How To, Pregnancy, Women Guide

How to Take Skinfold Measurements?

The nuchal translucency as a characteristic of the baby development – The Nackendransparenzuntersuchung (also called neck wrinkle measurement)  is carried out in the context of prenatal care only on explicit request and is associated with no risk to the unborn baby.

The term nuchal translucency explained briefly

A natural fluid accumulation that occurs during the 11th and 14th week of pregnancy in the neck area of an unborn baby is referred to by medical professionals as “nuchal translucency.” The nature of this so-called edema can provide information about how a baby develops normally. During the regular ultrasound scan, the doctor can view the nuchal translucency and measure it.

If this deviates from the normal values and thus corresponds to the average values that have healthy babies, this may be an indication of possible undesirable developments. However, this need not be the case and can be further clarified by further investigations (such as an amniocentesis or blood test). After the 14th week of pregnancy, the nuchal translucency forms again in the course of baby growth.

Measurements between 1 to 2.5 mm are in the normal range for the neck pleat measurement. From 3 mm, doctors speak clearly, from 6 mm increased from strong. Trisomy diagnoses are often associated with a nuchal translucence value from 3 mm. However, normal baby development is also possible with greater, nonspecific nuchal translucency.
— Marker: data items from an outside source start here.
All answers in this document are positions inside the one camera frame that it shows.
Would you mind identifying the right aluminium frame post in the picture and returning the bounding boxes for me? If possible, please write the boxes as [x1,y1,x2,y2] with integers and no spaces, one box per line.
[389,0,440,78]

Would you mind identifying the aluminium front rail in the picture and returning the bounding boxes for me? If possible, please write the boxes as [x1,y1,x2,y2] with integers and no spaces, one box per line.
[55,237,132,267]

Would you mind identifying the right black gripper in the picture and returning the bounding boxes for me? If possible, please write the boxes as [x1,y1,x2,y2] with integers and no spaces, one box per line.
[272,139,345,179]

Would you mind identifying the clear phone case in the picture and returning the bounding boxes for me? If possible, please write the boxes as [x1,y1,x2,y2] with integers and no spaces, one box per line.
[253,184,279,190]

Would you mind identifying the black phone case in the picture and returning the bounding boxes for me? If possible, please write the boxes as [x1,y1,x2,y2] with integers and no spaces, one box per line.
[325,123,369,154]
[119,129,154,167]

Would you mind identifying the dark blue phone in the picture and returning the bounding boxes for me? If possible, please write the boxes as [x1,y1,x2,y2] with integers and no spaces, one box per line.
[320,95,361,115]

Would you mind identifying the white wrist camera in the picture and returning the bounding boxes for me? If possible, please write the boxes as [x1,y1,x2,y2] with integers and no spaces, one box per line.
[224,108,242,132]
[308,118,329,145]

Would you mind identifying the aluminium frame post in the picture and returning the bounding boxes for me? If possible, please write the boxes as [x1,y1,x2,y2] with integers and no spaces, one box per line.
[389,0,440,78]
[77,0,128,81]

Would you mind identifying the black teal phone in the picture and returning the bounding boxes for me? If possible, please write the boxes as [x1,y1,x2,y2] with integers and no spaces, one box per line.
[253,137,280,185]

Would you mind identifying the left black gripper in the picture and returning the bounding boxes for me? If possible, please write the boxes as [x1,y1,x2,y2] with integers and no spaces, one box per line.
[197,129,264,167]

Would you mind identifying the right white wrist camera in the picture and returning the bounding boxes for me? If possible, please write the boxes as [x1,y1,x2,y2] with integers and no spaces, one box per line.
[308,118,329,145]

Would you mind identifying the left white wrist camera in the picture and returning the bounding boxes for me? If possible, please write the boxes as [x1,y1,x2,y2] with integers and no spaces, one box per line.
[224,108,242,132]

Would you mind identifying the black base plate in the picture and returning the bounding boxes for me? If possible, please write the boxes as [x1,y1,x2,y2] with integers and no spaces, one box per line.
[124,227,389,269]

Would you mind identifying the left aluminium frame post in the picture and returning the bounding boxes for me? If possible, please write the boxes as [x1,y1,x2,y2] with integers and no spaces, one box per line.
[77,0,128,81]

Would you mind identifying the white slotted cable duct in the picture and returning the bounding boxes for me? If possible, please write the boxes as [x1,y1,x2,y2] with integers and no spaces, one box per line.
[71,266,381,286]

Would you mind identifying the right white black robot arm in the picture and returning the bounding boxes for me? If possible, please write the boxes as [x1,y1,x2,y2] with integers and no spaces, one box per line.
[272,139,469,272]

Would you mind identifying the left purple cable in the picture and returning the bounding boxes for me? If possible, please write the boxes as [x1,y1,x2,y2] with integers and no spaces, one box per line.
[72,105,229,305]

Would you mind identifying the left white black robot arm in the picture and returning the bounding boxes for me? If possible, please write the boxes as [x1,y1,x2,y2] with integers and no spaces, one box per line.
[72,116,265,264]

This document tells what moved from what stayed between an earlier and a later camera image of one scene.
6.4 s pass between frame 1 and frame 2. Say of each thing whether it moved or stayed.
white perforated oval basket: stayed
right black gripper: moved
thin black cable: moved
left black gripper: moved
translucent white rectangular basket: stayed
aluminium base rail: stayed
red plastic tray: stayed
Identify risks with the neck pleat measurement

If the ultrasound detects deviating neck-fold transparency, this still does not allow any conclusion as to whether there is a malformation or what type of malformation. It is merely an indication that there is an increased likelihood of miscarriage, such as heart disease or chromosomal abnormalities. Only further diagnostic steps, such as the performance of a fine ultrasound, can discard or reinforce such an assumption. For example, a noticeably increased nuchal translucency is often found in the following development peculiarities:

  • Trisomy 10, 13, 15, 18, 21 (Down syndrome) and 22
  • Trisomy X
  • Cornelia de Lange Syndrome
  • Malformations of the heart, skeleton or lungs as well
  • Turner syndrome

Diaphragm and umbilical hernias (referred to as diaphragmatic and umbilical hernias) may also cause greater nuchal translucency. Since nuchal translucency serves as a soft marker in prenatal diagnosis, it should under no circumstances serve as the sole basis of decision for or against abortion.

TIPS FROM GYNECOLOGIST DR. VERENA BREITENBACH

  • A nuchal translucency measurement is advisable as it is a simple examination method for both mother and child, which can already reduce the risk of many diseases.
  • If one determines further laboratory parameters, the safety increases again.